▶ _WHAT TO DO_: Return, unchanged, every line starting at the one with "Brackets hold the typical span" and running through the last line of the material below, with nothing else added.
====
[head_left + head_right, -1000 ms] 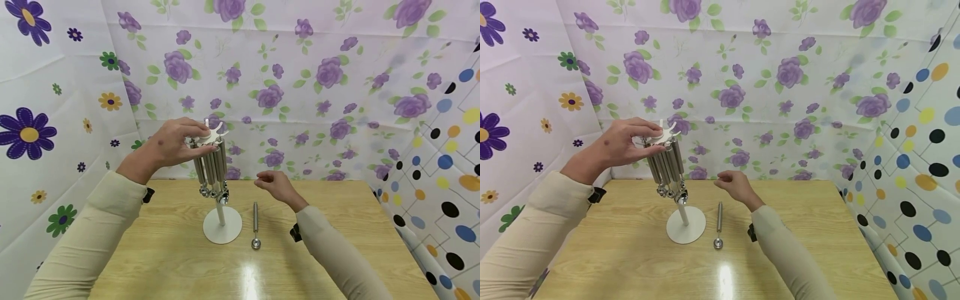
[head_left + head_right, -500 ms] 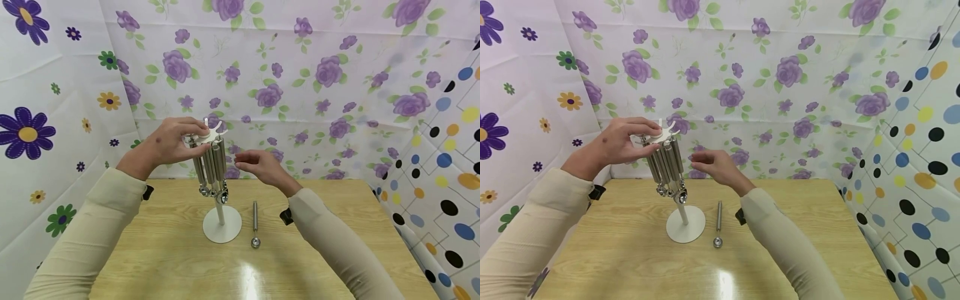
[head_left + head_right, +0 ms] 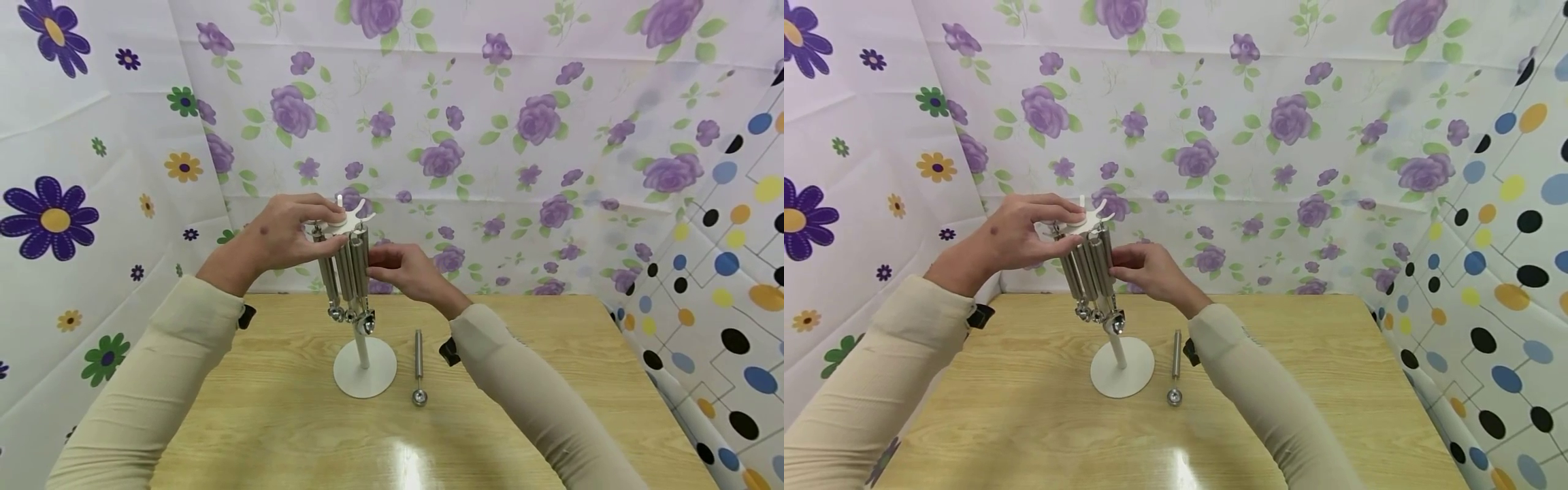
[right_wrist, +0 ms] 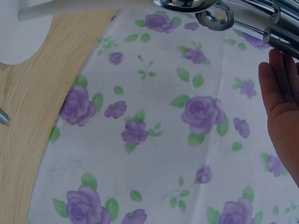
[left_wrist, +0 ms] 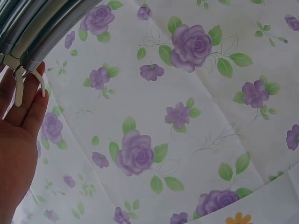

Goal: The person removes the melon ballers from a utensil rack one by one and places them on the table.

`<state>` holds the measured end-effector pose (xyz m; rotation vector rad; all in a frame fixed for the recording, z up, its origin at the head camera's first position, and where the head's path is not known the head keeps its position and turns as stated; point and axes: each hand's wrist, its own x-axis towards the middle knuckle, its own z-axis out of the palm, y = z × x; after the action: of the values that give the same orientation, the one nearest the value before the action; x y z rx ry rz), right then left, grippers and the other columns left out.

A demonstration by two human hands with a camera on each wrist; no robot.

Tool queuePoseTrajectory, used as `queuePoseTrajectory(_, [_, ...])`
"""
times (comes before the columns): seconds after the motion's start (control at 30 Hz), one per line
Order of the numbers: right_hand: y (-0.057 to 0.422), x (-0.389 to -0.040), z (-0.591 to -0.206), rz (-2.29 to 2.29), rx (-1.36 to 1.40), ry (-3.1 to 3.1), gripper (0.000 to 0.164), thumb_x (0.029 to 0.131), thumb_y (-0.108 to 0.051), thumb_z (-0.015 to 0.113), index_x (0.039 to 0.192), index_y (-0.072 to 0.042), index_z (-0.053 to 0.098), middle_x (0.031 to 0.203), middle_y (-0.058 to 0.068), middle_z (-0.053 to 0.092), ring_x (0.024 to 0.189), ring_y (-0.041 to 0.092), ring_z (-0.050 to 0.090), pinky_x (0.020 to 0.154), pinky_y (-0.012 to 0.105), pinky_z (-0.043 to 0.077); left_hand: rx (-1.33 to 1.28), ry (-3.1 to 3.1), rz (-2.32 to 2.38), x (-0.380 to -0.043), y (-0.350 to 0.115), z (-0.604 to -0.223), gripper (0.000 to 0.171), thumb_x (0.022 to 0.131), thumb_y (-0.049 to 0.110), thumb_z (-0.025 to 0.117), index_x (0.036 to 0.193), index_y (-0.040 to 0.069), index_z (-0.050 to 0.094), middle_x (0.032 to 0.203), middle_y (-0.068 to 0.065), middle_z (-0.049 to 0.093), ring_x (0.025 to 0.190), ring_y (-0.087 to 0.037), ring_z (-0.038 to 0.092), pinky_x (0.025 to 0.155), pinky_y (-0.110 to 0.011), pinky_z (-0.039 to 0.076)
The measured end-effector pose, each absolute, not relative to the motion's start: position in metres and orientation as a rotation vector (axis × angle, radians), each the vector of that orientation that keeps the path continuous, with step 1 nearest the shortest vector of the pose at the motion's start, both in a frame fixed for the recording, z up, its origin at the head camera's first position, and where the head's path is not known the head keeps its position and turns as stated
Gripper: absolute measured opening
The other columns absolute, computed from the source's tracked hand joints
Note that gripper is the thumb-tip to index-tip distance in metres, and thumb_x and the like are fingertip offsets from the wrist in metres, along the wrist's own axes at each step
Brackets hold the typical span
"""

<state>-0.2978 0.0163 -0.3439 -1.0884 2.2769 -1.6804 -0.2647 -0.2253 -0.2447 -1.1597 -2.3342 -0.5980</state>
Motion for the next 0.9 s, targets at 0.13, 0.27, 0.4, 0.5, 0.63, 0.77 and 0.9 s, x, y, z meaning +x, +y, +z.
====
▶ _OUTPUT OF THE TASK_:
Brackets hold the typical span
"""

<state>-0.2978 0.0163 -0.3439 -1.0884 2.2769 -1.6804 -0.2647 -0.2253 -0.2447 -1.1597 -2.3342 -0.5980</state>
Motion for the next 0.9 s, targets at 0.13, 0.27, 0.4, 0.5, 0.63, 0.77 and 0.9 s, x, y, z meaning +x, +y, +z.

Nothing further is needed for the exercise.